Exercise objective => Word for word, restate the lines from the start of the data below through the line containing "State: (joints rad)".
[[ Material provided open ]]
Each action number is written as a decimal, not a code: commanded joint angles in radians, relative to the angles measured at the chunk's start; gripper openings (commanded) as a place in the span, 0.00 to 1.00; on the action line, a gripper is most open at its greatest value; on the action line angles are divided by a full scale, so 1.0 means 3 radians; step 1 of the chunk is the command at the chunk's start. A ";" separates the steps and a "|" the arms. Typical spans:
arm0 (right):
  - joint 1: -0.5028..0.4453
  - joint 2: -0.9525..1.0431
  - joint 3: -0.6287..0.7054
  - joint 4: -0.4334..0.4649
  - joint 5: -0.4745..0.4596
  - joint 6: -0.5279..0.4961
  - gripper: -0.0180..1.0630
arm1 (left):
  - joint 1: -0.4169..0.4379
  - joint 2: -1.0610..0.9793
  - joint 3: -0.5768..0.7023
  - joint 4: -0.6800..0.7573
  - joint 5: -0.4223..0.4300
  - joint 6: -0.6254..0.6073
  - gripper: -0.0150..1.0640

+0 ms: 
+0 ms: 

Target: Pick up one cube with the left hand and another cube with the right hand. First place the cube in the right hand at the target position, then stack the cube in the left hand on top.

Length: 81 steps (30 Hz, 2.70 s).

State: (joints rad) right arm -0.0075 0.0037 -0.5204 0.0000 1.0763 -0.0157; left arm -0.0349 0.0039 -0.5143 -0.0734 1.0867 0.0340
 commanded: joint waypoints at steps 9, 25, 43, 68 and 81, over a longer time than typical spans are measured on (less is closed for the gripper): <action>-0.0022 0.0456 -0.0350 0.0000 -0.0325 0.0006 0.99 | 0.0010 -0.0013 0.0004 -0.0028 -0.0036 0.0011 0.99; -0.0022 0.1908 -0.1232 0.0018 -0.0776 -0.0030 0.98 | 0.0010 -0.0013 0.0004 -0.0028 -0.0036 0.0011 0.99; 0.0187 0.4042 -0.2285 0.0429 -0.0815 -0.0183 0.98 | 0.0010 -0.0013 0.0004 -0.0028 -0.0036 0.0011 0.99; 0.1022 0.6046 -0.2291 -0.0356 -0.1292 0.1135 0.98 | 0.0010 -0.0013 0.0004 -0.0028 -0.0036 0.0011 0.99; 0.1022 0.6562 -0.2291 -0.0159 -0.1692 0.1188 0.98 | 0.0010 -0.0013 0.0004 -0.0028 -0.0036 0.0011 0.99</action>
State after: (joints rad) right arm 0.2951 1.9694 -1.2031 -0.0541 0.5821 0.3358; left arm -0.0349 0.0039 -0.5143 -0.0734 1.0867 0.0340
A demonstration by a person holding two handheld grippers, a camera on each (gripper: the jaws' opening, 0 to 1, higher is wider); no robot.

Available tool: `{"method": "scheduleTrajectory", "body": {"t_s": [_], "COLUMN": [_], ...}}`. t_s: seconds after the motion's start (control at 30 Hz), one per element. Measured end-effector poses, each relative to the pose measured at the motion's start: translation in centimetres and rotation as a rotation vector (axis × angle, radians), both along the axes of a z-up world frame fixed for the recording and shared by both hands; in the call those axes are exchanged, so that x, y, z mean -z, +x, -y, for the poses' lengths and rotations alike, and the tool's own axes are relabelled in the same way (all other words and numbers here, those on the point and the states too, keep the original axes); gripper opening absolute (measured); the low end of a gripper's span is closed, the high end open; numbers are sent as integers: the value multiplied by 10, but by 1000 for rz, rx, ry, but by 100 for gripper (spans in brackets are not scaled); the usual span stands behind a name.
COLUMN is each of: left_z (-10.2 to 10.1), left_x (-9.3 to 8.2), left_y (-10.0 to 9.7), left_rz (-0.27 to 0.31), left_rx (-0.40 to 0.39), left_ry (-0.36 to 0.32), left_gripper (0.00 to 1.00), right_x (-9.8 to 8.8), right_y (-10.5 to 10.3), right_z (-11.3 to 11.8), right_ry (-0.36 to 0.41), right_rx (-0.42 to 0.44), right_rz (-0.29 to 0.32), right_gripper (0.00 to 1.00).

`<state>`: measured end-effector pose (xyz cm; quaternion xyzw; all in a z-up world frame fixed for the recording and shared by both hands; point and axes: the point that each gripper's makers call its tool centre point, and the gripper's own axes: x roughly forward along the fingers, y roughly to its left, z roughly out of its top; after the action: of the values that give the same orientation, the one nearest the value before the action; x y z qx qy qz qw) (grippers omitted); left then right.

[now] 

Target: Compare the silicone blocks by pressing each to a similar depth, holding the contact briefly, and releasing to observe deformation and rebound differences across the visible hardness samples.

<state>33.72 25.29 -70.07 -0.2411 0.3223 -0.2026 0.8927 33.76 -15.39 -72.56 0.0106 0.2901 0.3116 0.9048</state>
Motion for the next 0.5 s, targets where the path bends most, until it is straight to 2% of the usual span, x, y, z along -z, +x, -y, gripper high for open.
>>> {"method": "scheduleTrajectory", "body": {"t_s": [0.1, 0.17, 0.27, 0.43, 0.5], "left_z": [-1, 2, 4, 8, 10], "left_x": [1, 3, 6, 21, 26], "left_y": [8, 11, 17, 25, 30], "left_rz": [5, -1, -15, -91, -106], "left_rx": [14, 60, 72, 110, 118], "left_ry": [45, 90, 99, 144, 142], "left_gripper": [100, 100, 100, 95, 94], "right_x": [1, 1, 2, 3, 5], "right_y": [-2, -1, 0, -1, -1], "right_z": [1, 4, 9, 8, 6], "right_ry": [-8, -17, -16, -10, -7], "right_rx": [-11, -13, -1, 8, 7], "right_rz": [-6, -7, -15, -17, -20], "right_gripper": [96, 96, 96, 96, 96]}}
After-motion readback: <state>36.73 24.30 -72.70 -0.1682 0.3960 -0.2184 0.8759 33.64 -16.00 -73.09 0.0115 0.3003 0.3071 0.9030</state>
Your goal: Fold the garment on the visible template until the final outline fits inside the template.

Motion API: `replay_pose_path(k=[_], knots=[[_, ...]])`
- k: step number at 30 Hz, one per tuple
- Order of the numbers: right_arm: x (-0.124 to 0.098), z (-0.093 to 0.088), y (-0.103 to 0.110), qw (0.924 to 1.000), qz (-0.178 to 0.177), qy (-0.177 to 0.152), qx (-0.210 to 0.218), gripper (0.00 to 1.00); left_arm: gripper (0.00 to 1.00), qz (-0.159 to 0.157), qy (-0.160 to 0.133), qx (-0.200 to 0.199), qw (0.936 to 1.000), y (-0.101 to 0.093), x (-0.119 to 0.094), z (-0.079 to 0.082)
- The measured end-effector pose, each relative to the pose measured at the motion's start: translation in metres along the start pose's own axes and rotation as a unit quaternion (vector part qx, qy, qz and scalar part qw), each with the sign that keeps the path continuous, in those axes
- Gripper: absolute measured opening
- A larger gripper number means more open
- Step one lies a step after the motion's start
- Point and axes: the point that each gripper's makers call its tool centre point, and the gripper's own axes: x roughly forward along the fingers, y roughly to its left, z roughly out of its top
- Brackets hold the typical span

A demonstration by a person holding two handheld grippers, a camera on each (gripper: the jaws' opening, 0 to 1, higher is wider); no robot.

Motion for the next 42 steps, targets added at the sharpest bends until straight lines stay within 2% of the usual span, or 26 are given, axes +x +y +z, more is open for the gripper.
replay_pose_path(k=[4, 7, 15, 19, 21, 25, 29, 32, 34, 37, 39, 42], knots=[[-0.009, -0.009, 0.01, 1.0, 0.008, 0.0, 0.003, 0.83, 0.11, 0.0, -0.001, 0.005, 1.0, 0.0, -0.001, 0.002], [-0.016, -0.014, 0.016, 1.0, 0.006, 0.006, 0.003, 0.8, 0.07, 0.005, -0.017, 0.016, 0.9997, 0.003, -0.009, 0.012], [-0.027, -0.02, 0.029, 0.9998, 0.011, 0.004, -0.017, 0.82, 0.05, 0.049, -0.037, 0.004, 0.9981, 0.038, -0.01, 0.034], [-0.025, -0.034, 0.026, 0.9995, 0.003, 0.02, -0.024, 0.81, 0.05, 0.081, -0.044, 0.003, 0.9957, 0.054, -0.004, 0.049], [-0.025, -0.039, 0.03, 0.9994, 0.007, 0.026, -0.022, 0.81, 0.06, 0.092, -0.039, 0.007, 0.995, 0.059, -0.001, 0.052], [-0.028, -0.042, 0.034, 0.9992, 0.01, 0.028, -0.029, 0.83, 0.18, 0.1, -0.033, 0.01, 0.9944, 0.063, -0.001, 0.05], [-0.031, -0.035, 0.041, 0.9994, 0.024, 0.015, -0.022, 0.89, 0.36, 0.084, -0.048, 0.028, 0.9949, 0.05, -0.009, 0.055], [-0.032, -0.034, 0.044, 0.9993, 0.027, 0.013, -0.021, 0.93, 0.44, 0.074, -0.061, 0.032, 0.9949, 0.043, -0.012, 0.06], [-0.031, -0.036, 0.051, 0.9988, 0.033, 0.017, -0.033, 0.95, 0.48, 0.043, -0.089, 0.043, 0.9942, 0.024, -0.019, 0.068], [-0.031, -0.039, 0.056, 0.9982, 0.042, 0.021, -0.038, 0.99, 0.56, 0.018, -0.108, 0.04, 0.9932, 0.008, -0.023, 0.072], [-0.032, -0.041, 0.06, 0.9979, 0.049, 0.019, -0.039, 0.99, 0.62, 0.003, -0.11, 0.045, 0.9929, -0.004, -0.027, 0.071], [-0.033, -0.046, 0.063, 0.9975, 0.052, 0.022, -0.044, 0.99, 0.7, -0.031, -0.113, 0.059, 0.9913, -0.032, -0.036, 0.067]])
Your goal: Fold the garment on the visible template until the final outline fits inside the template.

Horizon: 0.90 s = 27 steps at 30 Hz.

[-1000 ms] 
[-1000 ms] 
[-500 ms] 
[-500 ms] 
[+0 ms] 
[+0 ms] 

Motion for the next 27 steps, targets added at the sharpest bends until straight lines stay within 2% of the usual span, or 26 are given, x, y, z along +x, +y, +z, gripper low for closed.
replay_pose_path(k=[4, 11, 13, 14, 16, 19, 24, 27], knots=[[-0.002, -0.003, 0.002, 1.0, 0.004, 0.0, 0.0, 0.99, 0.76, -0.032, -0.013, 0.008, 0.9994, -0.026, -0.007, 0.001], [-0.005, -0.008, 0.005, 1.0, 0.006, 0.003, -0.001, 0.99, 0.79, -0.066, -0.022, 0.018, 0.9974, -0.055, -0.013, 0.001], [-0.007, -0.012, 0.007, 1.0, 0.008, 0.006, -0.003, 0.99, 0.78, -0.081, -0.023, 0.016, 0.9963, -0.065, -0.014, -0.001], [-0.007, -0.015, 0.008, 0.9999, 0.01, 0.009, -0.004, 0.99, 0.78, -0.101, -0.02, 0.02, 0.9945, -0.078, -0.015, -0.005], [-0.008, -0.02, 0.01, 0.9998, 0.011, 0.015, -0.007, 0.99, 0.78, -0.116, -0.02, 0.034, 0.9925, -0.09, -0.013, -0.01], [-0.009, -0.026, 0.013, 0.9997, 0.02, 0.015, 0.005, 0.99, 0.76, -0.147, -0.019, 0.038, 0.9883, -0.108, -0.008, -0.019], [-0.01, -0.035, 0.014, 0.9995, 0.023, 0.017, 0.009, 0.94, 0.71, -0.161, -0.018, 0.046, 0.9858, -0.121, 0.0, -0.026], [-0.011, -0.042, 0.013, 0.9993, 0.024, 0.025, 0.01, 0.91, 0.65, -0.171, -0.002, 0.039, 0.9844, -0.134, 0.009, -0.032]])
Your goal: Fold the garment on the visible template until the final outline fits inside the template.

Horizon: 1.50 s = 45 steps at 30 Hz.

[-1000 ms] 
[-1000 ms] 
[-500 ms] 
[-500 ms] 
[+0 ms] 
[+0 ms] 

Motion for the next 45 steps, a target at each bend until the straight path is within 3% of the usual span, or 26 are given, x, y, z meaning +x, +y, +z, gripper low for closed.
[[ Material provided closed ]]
Written answer =>
Each action number is written as a decimal, not a code: commanded joint angles in radians, relative to the angles measured at the chunk's start; gripper openings (commanded) as a place in the span, 0.00 to 1.00; on the action line, a gripper is most open at its greatest value; on the action line angles are divided by a full scale, so 1.0 means 3 radians; step 1 of the chunk is the command at the chunk's start. A ";" separates the steps and a "|" the arms. Typical spans:
arm0 (right):
  - joint 1: -0.5028..0.4453
  - joint 2: -0.9525..1.0431
  - joint 3: -0.6287..0.7054
  - joint 4: -0.4334..0.4649
  - joint 5: -0.4745..0.4596
  - joint 6: -0.5279..0.4961
  - gripper: -0.0180..1.0630
arm1 (left):
  - joint 1: -0.4169..0.4379
  - joint 2: -1.0610..0.9793
  - joint 3: -0.5768..0.7023
  - joint 4: -0.6800..0.7573
  - joint 5: -0.4223..0.4300
  - joint 6: -0.6254..0.6073
  - gripper: -0.0150..1.0640

+0 ms: 
+0 ms: 

Target: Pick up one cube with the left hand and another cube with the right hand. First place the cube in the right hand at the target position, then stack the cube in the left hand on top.

Length: 81 steps (30 Hz, 2.70 s).

State: (joints rad) right arm -0.0075 0.0037 -0.5204 0.0000 1.0763 -0.0157; left arm -0.0349 0.0039 -0.5143 -0.0734 1.0867 0.0340

The exercise has now been completed.